Architecture¶

The deployed shape is a single Docker Compose file, one FastAPI backend, one static-bundled frontend, one persistent worker, and a GPU-bound vLLM server. State is split across SQLite (structural) and Qdrant (vectors).

Topology¶

flowchart LR
  subgraph host [Host, GPUs 0..4]
    subgraph compose [docker compose]
      frontend[frontend<br/>nginx :8080]
      backend[backend<br/>FastAPI :8000]
      worker[worker<br/>enrich-loop]
      vllm["vllm<br/>OpenAI API :8765"]
      qdrant[qdrant :6333]
      prom[prometheus<br/>profile=observability]
      dcgm[dcgm-exporter<br/>profile=observability]
      graf[grafana :3000<br/>profile=observability]
    end
    gpus[["NVIDIA GPUs"]]
  end
  frontend -->|/api/*| backend
  backend  -->|HTTP| qdrant
  backend  -->|HTTP| vllm
  worker   -->|HTTP| vllm
  worker   -->|HTTP| qdrant
  worker   -->|sqlite| vol[("./data bind mount")]
  backend  --> vol
  vllm     -->|"nvidia runtime"| gpus
  dcgm     -->|NVML| gpus
  prom     --> backend
  prom     --> dcgm
  graf     --> prom

Services at a glance¶

Service	Container image	What it does
`frontend`	`docker/frontend.Dockerfile` (nginx)	Serves the deck.gl atlas bundle and proxies `/api/*` to `backend`.
`backend`	`docker/backend.Dockerfile`	FastAPI app exposing map/data/route/candidate endpoints + `/api/metrics`.
`worker`	`docker/backend.Dockerfile`	Runs `infolake-services enrich-loop`; writes summaries, claims, embeddings.
`vllm`	`docker/vllm.Dockerfile`	OpenAI-compatible LLM endpoint; consumes `models/` bind mount.
`qdrant`	`qdrant/qdrant`	Vector DB for documents, passages, claims.
`prometheus`	official	Scrapes `backend` + `dcgm-exporter` (observability profile only).
`grafana`	official	Pre-provisioned Infolake dashboard (observability profile only).
`dcgm-exporter`	NVIDIA	Per-GPU utilisation, VRAM, temperature (observability profile only).

Data stores¶

SQLite + FTS5 — data/infolake.db. Everything structural: documents, domains, passages, claims, regions, pipeline runs, stars. Forward-only Alembic migrations.
Qdrant — three collections: documents, passages, claims. Vectors only; row IDs refer back to SQLite.
Filesystem artefacts — data/mapping/ holds eigenvectors, UMAP coordinates, and region labels consumed by /api/map-data; checkpoints/<session_id>.json holds resumable crawl state.

Extensibility seams¶

Every cross-cutting capability is a Protocol discovered through importlib.metadata.entry_points. Third-party packages register implementations via pyproject.toml; Infolake picks them up without code changes.
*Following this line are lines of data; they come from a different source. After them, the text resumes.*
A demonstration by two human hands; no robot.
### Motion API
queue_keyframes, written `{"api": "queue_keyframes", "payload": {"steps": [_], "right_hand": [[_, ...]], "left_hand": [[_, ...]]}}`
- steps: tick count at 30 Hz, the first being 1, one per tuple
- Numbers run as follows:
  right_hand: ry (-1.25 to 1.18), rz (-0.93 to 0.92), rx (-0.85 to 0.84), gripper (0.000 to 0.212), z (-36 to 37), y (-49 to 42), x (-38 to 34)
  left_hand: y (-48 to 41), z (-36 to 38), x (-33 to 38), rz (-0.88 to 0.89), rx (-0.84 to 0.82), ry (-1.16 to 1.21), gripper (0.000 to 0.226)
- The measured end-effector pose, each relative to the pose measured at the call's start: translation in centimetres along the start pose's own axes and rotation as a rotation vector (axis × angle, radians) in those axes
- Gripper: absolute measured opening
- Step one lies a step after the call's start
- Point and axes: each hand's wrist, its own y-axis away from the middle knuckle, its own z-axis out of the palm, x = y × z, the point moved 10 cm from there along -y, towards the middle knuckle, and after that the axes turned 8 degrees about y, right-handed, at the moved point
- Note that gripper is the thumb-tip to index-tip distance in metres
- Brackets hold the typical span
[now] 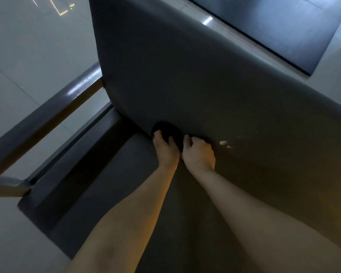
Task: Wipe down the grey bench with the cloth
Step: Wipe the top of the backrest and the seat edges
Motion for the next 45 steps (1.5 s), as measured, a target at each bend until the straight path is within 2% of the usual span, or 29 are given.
{"api": "queue_keyframes", "payload": {"steps": [3, 8, 12, 15, 19, 23, 26, 27, 29, 31, 33, 37, 39, 42, 45], "right_hand": [[-0.012, -0.017, -0.006, 0.045, 1.1, 0.0, 0.4], [-0.015, -0.043, 0.028, 0.041, 1.6, -1.0, 0.2], [-0.022, -0.034, 0.009, 0.039, 2.2, -1.5, 1.0], [-0.039, -0.023, -0.01, 0.039, 2.2, -1.8, 1.4], [-0.071, -0.03, -0.068, 0.036, 2.6, -1.5, 1.9], [-0.227, -0.017, -0.188, 0.025, 3.2, -0.3, 2.0], [-0.282, 0.01, -0.159, 0.033, 2.5, 0.9, 2.8], [-0.333, 0.023, -0.155, 0.041, 2.1, 1.4, 3.2], [-0.596, 0.079, -0.149, 0.047, 1.4, 2.8, 4.0], [-0.847, 0.15, -0.138, 0.044, 0.3, 4.4, 4.9], [-0.934, 0.143, -0.136, 0.042, -1.2, 5.9, 4.8], [-1.17, 0.24, -0.126, 0.021, -3.7, 8.1, 4.9], [-1.111, 0.275, -0.065, 0.014, -6.0, 8.8, 5.3], [-0.902, 0.255, 0.219, 0.013, -12.1, 10.6, 5.8], [-0.812, 0.082, 0.591, 0.019, -19.6, 12.9, 4.6]], "left_hand": [[-0.7, -1.7, -5.2, -0.217, 0.024, -0.031, 0.028], [-1.7, 0.8, -7.2, -0.242, -0.018, 0.084, 0.03], [-1.8, 2.2, -9.2, -0.388, -0.03, 0.214, 0.061], [-1.3, 3.7, -8.7, -0.45, -0.102, 0.279, 0.057], [0.1, 2.4, -6.4, -0.399, -0.023, 0.379, 0.04], [2.0, 1.4, -3.7, -0.302, -0.104, 0.341, 0.027], [4.1, 1.4, -0.8, -0.183, -0.198, 0.262, 0.025], [4.8, 1.8, 0.5, -0.141, -0.248, 0.24, 0.029], [6.7, 3.0, 3.2, -0.108, -0.355, 0.225, 0.03], [8.7, 3.9, 5.1, -0.173, -0.437, 0.23, 0.029], [10.8, 4.0, 6.8, -0.181, -0.518, 0.193, 0.028], [13.7, 3.6, 11.0, -0.008, -0.692, -0.016, 0.033], [13.8, 3.1, 14.2, 0.186, -0.677, -0.163, 0.035], [13.2, 1.5, 20.3, 0.472, -0.496, -0.268, 0.048], [13.4, 3.1, 25.5, 0.745, -0.478, -0.486, 0.071]]}}
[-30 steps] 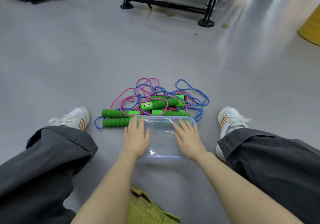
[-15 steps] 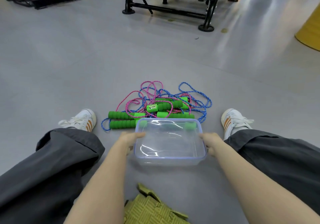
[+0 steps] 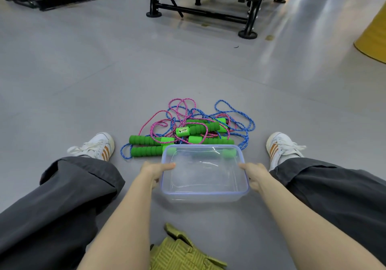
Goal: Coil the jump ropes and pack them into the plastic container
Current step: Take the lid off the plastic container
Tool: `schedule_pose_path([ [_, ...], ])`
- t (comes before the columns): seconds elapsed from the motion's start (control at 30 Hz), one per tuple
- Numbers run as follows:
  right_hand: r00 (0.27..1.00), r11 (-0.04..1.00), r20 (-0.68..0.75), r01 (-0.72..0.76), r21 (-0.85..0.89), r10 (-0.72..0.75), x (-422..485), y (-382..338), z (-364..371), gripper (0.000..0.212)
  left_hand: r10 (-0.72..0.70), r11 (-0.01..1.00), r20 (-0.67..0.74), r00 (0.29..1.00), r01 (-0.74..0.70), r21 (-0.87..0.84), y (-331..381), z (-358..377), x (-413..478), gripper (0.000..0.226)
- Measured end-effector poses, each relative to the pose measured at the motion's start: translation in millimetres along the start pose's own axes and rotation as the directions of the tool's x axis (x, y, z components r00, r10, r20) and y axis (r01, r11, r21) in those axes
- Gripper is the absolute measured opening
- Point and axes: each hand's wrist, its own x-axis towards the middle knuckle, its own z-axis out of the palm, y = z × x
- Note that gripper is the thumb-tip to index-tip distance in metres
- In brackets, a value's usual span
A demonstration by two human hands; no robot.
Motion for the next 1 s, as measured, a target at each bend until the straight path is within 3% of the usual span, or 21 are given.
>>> schedule_pose_path([
  [0.03, 1.000, 1.000, 0.007, -0.003, 0.007, 0.003, 2, -1, -2, 0.056, -0.013, 1.000, 0.030, 0.999, 0.013, -0.013, 1, -1, -1, 0.100],
  [0.13, 0.998, 0.999, 0.052, -0.047, 0.012, 0.047, 2, -2, -10, 0.045, -0.076, 0.993, 0.186, 0.980, 0.091, -0.074, 8, -2, -34, 0.035],
  [0.2, 0.993, 0.997, 0.102, -0.068, 0.040, 0.063, 4, -2, -15, 0.035, -0.090, 0.985, 0.257, 0.962, 0.124, -0.120, 6, -7, -38, 0.014],
  [0.3, 0.986, 0.986, 0.152, -0.093, 0.135, 0.072, 11, -2, -15, 0.035, -0.054, 0.973, 0.317, 0.947, 0.121, -0.197, 3, -16, -39, 0.010],
  [0.4, 0.995, 0.995, 0.081, -0.060, 0.078, 0.054, 13, 2, -10, 0.040, -0.007, 0.986, 0.273, 0.962, 0.053, -0.160, -2, -14, -38, 0.014],
  [0.43, 0.998, 0.997, 0.049, -0.053, 0.062, 0.050, 14, 3, -7, 0.040, 0.023, 0.991, 0.245, 0.969, 0.011, -0.136, 1, -11, -42, 0.007],
  [0.53, 1.000, 0.995, -0.022, -0.021, 0.097, 0.023, 11, 4, -1, 0.034, 0.173, 0.985, 0.024, 0.985, -0.173, 0.018, 18, -8, -38, 0.038],
  [0.63, 0.938, 0.963, -0.239, 0.218, -0.157, -0.251, 12, 0, -2, 0.033, 0.203, 0.972, 0.032, 0.979, -0.205, 0.116, 28, -10, -39, 0.031],
  [0.73, 0.870, 0.871, -0.242, 0.327, -0.367, -0.429, 8, -2, -8, 0.021, 0.195, 0.969, 0.027, 0.981, -0.196, 0.149, 22, -11, -38, 0.035],
  [0.8, 0.806, 0.718, -0.173, 0.378, -0.584, -0.565, 7, -3, -9, 0.020, 0.312, 0.922, -0.012, 0.950, -0.299, 0.244, 23, -8, -40, 0.041],
  [0.83, 0.749, 0.577, -0.095, 0.416, -0.703, -0.656, 7, -5, -6, 0.028, 0.379, 0.885, -0.041, 0.925, -0.349, 0.308, 26, -6, -40, 0.042],
  [0.9, 0.631, 0.216, 0.220, 0.538, -0.815, -0.744, 0, -11, 7, 0.042, 0.468, 0.771, -0.111, 0.877, -0.344, 0.536, 30, -2, -40, 0.042],
  [0.93, 0.611, 0.064, 0.392, 0.589, -0.805, -0.688, -4, -13, 16, 0.048, 0.469, 0.693, -0.135, 0.873, -0.269, 0.669, 31, -1, -43, 0.044],
  [1.0, 0.668, -0.089, 0.558, 0.599, -0.796, -0.493, -11, -14, 33, 0.057, 0.418, 0.558, -0.168, 0.893, -0.106, 0.823, 33, 3, -51, 0.053],
])
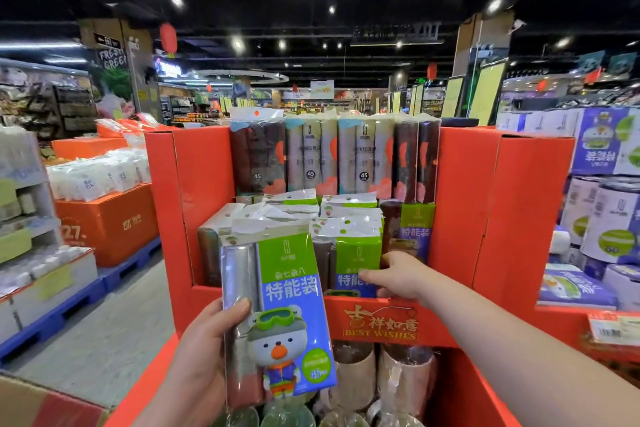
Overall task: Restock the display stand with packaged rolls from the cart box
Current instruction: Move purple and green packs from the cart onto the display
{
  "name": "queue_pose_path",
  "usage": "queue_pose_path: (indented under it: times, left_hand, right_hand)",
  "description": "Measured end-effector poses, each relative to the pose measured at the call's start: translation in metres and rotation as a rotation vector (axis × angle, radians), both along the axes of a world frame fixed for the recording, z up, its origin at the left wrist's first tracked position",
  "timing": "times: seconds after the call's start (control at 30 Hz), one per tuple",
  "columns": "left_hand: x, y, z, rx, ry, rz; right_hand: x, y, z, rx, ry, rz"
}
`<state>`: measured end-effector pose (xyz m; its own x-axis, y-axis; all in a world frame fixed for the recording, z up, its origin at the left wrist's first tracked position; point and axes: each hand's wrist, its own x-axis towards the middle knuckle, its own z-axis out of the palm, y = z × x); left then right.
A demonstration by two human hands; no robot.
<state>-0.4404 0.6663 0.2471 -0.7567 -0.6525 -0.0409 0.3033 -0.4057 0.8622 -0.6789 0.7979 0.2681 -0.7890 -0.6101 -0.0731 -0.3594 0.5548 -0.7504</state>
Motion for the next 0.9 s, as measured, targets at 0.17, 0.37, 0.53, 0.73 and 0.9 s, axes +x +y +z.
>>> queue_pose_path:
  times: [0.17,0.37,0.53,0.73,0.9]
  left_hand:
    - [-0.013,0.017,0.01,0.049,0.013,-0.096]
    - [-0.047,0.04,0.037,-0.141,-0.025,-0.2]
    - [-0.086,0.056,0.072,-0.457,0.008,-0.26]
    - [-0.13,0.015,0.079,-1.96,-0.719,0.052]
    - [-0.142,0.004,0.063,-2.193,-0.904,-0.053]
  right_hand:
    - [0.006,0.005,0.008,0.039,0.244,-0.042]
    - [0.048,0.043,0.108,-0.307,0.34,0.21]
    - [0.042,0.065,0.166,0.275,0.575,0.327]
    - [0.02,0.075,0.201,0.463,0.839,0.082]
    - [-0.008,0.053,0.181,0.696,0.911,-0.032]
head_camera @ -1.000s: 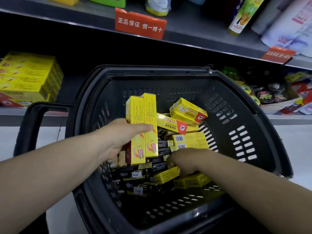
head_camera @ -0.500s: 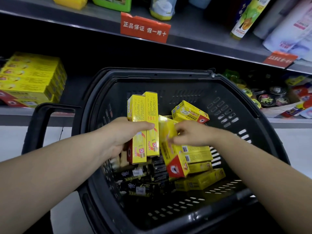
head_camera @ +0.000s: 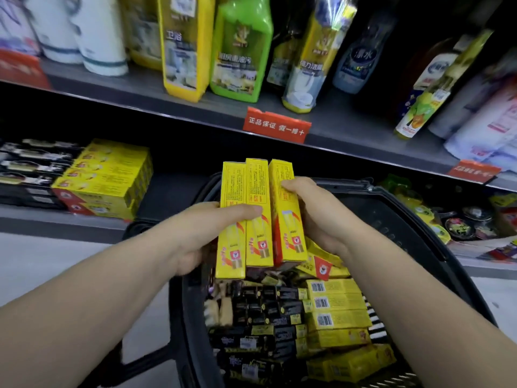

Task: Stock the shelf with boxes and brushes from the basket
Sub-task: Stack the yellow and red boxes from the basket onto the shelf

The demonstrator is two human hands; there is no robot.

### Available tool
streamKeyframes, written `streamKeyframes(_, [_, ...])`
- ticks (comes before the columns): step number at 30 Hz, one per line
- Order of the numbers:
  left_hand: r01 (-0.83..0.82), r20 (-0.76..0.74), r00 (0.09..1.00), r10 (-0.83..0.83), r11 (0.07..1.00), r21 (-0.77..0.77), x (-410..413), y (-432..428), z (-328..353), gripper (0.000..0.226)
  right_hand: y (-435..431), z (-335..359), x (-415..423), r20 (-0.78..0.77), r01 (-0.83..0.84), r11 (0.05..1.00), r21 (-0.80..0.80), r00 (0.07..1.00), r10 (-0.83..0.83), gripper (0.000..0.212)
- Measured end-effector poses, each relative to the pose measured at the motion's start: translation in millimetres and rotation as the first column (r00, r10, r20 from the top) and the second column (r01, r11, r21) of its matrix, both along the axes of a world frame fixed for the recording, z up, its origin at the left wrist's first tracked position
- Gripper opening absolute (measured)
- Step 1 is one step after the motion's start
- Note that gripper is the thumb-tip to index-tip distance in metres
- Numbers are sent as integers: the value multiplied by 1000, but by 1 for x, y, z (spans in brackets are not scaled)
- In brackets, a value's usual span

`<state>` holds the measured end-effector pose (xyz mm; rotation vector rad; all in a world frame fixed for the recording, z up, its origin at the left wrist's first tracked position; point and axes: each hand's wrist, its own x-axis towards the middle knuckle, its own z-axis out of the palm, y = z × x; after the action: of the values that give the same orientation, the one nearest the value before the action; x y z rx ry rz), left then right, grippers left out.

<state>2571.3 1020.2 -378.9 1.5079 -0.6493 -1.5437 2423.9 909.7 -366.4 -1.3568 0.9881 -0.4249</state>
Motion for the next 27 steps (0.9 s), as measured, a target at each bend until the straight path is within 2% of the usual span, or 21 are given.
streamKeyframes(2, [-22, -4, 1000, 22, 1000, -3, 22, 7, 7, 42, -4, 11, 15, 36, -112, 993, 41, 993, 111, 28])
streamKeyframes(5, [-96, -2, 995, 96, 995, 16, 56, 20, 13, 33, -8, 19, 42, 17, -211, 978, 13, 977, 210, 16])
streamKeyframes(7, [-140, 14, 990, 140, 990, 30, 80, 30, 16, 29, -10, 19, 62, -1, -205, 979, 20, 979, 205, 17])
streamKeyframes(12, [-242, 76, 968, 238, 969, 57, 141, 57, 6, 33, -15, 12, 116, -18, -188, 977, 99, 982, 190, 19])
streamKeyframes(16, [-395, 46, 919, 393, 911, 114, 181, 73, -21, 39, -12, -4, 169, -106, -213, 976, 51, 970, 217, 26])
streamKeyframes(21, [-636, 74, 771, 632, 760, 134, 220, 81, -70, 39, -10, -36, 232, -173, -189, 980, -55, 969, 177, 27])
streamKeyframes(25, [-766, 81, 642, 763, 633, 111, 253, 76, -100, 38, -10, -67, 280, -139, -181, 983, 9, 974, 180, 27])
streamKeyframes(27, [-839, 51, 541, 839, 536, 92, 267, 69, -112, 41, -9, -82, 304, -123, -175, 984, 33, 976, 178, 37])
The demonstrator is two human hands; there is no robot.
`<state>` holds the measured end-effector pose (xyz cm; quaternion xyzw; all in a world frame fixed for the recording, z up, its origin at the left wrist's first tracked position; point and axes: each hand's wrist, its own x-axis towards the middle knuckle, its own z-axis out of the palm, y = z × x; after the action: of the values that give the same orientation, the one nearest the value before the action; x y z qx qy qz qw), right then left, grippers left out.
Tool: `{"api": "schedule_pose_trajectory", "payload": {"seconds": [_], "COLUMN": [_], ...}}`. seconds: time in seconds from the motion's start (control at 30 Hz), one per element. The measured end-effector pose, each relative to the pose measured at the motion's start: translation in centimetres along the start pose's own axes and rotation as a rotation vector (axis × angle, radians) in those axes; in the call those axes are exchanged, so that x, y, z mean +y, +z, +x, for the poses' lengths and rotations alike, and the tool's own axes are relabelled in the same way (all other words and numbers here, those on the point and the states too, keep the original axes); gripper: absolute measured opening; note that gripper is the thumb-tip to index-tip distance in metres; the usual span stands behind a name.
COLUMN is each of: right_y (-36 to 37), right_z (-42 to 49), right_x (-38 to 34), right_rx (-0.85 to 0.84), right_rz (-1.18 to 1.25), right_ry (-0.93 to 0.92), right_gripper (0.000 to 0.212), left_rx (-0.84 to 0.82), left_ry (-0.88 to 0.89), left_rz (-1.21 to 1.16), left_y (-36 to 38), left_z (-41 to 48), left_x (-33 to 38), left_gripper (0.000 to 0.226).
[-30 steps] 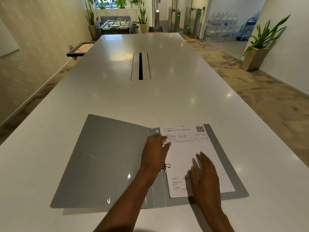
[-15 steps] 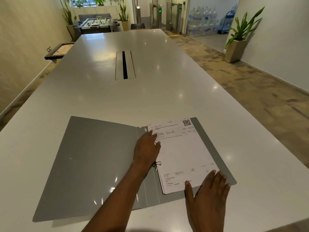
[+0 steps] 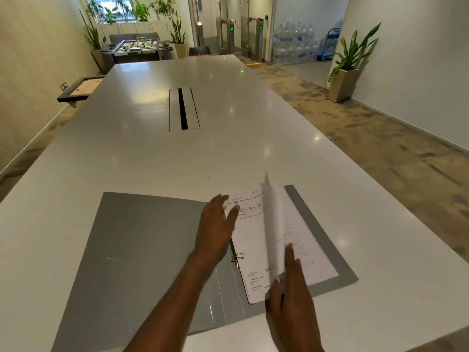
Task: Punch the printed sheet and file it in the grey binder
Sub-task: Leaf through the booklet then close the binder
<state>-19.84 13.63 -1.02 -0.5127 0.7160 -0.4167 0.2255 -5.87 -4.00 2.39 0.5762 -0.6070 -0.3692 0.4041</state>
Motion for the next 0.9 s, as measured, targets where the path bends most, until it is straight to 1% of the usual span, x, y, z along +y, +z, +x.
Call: {"api": "schedule_pose_trajectory", "payload": {"seconds": [0.07,0.1,0.13,0.17,0.2,0.23,0.27,0.3,0.33,0.4,0.43,0.47,0.5,0.53,0.57,0.6,0.63,0.67,0.7,0.73,0.77,0.83,0.9], "right_y": [0.0,0.1,0.3,0.5,0.7,0.7,0.6,0.6,0.6,1.3,1.5,1.5,1.5,1.2,0.7,0.4,0.2,0.1,-0.1,-0.4,-0.6,-1.3,-1.7], "right_z": [-0.1,-0.1,-0.3,-0.4,-0.6,-0.7,-0.8,-0.9,-1.0,-1.0,-0.9,-1.0,-1.2,-1.4,-1.6,-1.9,-2.1,-1.9,-1.5,-1.0,-0.5,0.2,0.1], "right_x": [-0.6,-0.7,-0.7,-0.8,-1.1,-1.3,-2.0,-2.1,-2.2,-1.5,-1.2,-1.4,-1.8,-2.5,-2.8,-2.7,-2.0,-1.0,0.0,1.0,1.8,2.5,2.5], "right_rx": [-0.048,-0.078,-0.104,-0.121,-0.140,-0.170,-0.232,-0.298,-0.348,-0.318,-0.307,-0.304,-0.307,-0.373,-0.421,-0.349,-0.201,-0.044,0.078,0.144,0.165,0.111,0.047], "right_rz": [-0.006,-0.010,-0.013,-0.028,-0.026,-0.005,0.083,0.076,0.036,-0.131,-0.172,-0.220,-0.268,-0.226,-0.129,-0.023,0.026,-0.012,-0.126,-0.262,-0.396,-0.549,-0.593], "right_ry": [-0.108,-0.147,-0.184,-0.223,-0.268,-0.264,-0.253,-0.281,-0.366,-0.551,-0.597,-0.614,-0.605,-0.529,-0.414,-0.336,-0.291,-0.237,-0.175,-0.085,0.023,0.187,0.239], "right_gripper": [0.081,0.082,0.084,0.087,0.087,0.081,0.071,0.067,0.074,0.094,0.096,0.089,0.077,0.067,0.064,0.064,0.066,0.068,0.072,0.078,0.083,0.090,0.099], "left_rx": [0.045,0.048,0.023,-0.018,-0.046,-0.063,-0.078,-0.090,-0.094,-0.067,-0.059,-0.047,-0.032,-0.015,-0.001,0.007,0.006,0.013,0.024,0.036,0.039,0.032,0.022], "left_ry": [-0.134,-0.224,-0.312,-0.394,-0.469,-0.517,-0.542,-0.543,-0.522,-0.486,-0.465,-0.442,-0.419,-0.400,-0.380,-0.364,-0.357,-0.358,-0.352,-0.351,-0.348,-0.339,-0.346], "left_rz": [-0.344,-0.478,-0.561,-0.591,-0.589,-0.576,-0.556,-0.527,-0.491,-0.402,-0.347,-0.292,-0.249,-0.202,-0.167,-0.140,-0.122,-0.110,-0.111,-0.112,-0.109,-0.086,-0.051], "left_y": [-1.4,-2.3,-3.3,-4.3,-5.3,-6.2,-6.9,-7.5,-8.0,-8.8,-9.1,-9.5,-9.7,-10.0,-10.3,-10.6,-10.9,-11.2,-11.6,-11.9,-12.1,-12.5,-12.8], "left_z": [-0.2,0.0,-0.1,-0.1,-0.2,-0.3,-0.5,-0.7,-1.1,-1.7,-1.9,-2.1,-2.2,-2.4,-2.6,-2.7,-2.8,-2.8,-2.9,-2.9,-3.0,-3.1,-3.5], "left_x": [1.1,1.3,1.6,1.7,1.8,1.7,1.7,1.6,1.8,1.7,1.6,1.5,1.4,1.4,1.4,1.3,1.1,0.8,0.6,0.6,0.5,0.5,0.8], "left_gripper": [0.040,0.038,0.040,0.045,0.052,0.059,0.062,0.060,0.053,0.032,0.023,0.017,0.013,0.013,0.014,0.016,0.016,0.015,0.014,0.013,0.014,0.020,0.030]}}
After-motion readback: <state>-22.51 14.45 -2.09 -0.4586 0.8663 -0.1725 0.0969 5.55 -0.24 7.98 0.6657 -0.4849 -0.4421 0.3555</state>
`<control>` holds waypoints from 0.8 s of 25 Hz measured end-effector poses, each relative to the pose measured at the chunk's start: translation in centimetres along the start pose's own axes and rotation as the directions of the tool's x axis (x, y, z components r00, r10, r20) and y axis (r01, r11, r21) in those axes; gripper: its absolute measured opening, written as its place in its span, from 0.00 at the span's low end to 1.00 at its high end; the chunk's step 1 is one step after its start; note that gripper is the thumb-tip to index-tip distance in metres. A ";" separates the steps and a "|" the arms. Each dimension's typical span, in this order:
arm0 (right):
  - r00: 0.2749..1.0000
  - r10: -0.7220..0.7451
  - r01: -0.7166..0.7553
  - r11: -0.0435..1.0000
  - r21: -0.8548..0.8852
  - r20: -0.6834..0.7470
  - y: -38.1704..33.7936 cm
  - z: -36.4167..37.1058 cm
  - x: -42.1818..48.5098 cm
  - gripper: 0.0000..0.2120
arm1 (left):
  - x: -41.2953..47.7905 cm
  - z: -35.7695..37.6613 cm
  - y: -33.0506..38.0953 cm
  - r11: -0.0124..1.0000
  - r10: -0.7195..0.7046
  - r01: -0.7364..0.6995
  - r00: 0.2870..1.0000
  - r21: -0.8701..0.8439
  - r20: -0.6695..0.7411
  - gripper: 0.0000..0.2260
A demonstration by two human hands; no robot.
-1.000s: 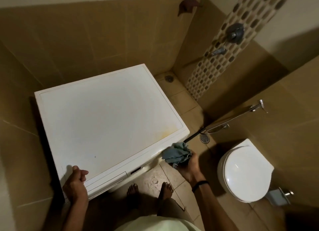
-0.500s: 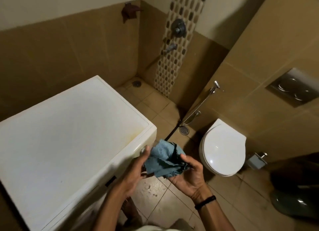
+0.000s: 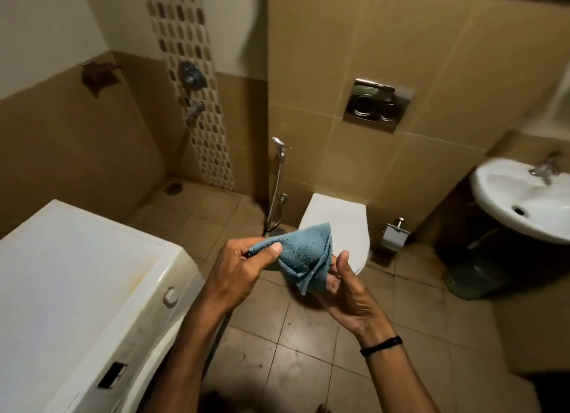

Entry-point group	Protocol	Default implementation
`infolake.llm_backends`	`LLMBackend`	`OutlinesLLMClient`
`infolake.embedders`	`Embedder`	`TextEmbeddingClient` (BGE-small)
`infolake.fetchers`	`Fetcher`	`Crawl4AIClient`
`infolake.pipeline_stages`	`PipelineStage`	`CrawlStage`, `EnrichDocumentsStage`, …
`infolake.projections`	`Projector`	`UMAPProjector`
`infolake.graph_edges`	`GraphEdgeSource`	citations, co_citations, semantic, claim_overlap, domain_links

Example registration in another package:

toml [project.entry-points."infolake.llm_backends"] vertex_ai = "my_pkg.llm:VertexAIBackend"

Then set llm.constrained_decoding = "vertex_ai" in config.json — no edits to Infolake required.

Configuration¶

One Pydantic-validated JSON file: config/default.json. Every key is declared in src/infolake/core/schemas.py with model_config = ConfigDict(extra="forbid"), so a typo or stale key fails loudly at boot. See the full README for the complete knob table.

Observability¶

infolake-doctor --json — config + DB + GPU (pynvml) + runtime (psutil) + service probes as one SystemReport.
/api/metrics — Prometheus endpoint (when diagnostics.telemetry.enabled = true).
make up-obs — start Prometheus (:9090), Grafana (:3000) with the pre-provisioned dashboard, and dcgm-exporter (:9400).

The development loop¶

bash make lint # ruff check make fmt # ruff format + autofix make typecheck # mypy on core + backend make check # lint + typecheck + test make precommit # run every pre-commit hook against all files

CI mirrors this in .github/workflows/ci.yml: lint-python, test-python, frontend, and a non-GPU docker-smoke build.